In der riesigen Bucht angekommen, ist Geduld gefragt. Bis mein Captain zufrieden ist mit dem Ankerplatz, das kann dauern. Mir wäre ja schon die erste Wahl recht gewesen, doch Monsieurs Ansprüche sind hoch. Und es ist ja schon richtig, dass jede Meile näher unter Land weniger Windwelle und somit ein ruhigeres Liegen bedeutet. Und so heisst es halt noch einmal Anker auf und wieder eine weitere halbe Stunde Ausguck halten. Mit nur einigen Zentimetern Wasser unter den Kielen steuert der Captain unsere Vairea souverän über den sandigen Grund, bis dann der Anker endgültig fällt und auch er restlos zufrieden mit dem Platz ist.
Der gut gewählte Ort, ein sauber eingefahrener Anker und ein Wetteranbieter, dessen Prognosen eintrafen, all das führt dazu, dass wir trotz auffrischendem Wind gegen Morgen gut geschlafen haben. In der Nacht zum Ostersonntag flaut der Wind bereits deutlich ab. So entschliessen wir uns, beim morgendlichen Hochwasser wieder zurück zur Delectable Bay auf Acklins Island zu segeln. Von dort wollen wir am Dienstag zum Landrail Point auf Crooked Island segeln.
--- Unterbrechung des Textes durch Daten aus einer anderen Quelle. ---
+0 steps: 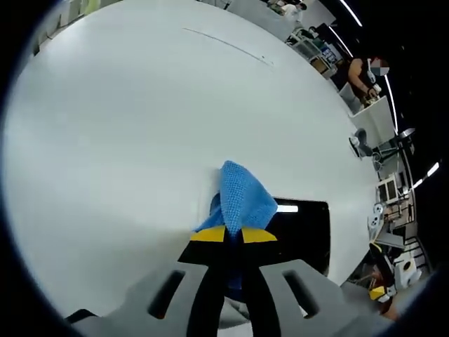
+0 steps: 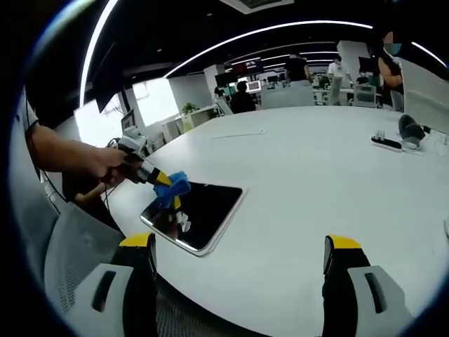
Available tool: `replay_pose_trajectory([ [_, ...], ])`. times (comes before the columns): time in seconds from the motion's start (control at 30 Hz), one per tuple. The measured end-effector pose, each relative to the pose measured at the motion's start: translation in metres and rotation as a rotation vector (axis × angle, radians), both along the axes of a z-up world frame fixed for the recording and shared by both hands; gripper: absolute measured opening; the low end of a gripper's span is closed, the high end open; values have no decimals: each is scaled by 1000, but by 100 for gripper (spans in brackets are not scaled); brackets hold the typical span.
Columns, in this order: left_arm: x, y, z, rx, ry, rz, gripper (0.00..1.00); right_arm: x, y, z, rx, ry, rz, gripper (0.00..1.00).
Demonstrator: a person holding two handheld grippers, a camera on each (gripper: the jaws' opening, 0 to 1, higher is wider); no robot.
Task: Wipe the mirror surface with the cleaning cloth until all visible marks leave the cleaned area.
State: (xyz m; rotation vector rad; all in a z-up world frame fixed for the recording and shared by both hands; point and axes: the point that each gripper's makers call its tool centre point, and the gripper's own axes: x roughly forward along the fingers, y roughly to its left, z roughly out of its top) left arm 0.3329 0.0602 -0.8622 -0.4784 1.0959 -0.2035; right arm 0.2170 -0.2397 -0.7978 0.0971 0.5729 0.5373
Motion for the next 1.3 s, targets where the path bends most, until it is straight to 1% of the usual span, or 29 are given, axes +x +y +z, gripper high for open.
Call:
replay_pose_trajectory([
  [0.13, 5, -1, 0, 10, -2, -11, 3, 0, 0, 2, 4, -5, -7, 99],
  [0.37, 12, -3, 0, 17, -6, -7, 3, 1, -1, 2, 5, -8, -6, 99],
  [0.53, 11, -3, 0, 22, -11, -12, 3, 1, -1, 2, 6, -12, -8, 99],
  [0.7, 12, -3, 0, 16, -3, -14, 3, 2, -2, 3, 8, -14, -12, 99],
  [0.73, 11, -3, 2, 5, 3, -10, 3, 2, -2, 3, 9, -15, -13, 99],
  [0.8, 14, 0, 8, -12, -9, 3, 3, 2, -2, 3, 8, -15, -13, 99],
  [0.87, 16, 2, 18, -24, -23, 5, 3, 1, -2, 3, 9, -15, -12, 99],
  [0.93, 17, 4, 30, -52, -39, 8, 3, 1, -2, 3, 9, -14, -11, 99],
  [1.0, 16, 9, 37, -50, -56, 2, 3, 1, -2, 3, 9, -16, -13, 99],
  [1.07, 16, 19, 45, -24, -88, -13, 3, 1, -2, 3, 10, -16, -14, 99],
  [1.1, 16, 26, 46, 0, -102, -21, 3, 1, -2, 3, 9, -16, -13, 99],
  [1.2, 12, 41, 48, -4, -95, -10, 3, 1, -2, 2, 9, -15, -12, 99],
  [1.3, 11, 56, 51, 2, -101, 0, 3, 1, -2, 2, 8, -15, -11, 99],
])
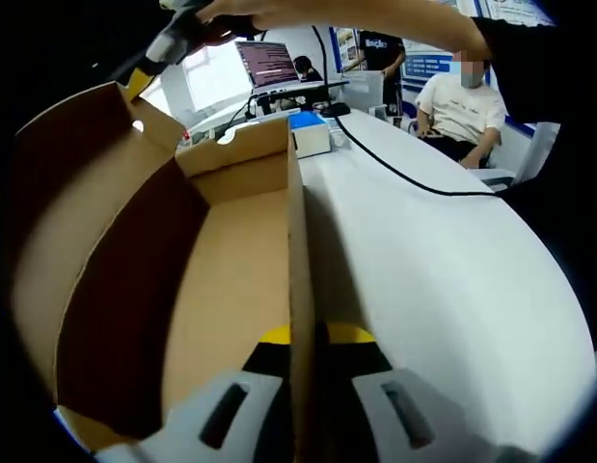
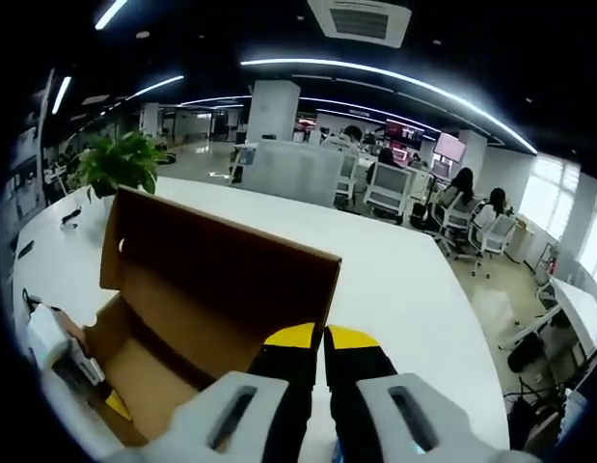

Dazu geht es noch einmal mit wenig Tiefgang, einem Eyeball auf zwei Beinen und einem souveränen Captain über ziemlich flaches Gebiet.
Wie immer tolle Geschichten von der SY Vareia ☺️Happy easter euch beiden . Liebe Grüße Elisabeth und Markus
Herzlichen Dank für die nette Nachricht, liebe Elisabeth und Markus. Mit herzlichen Ostergrüssen aus den Bahamas ins schöne Österreich!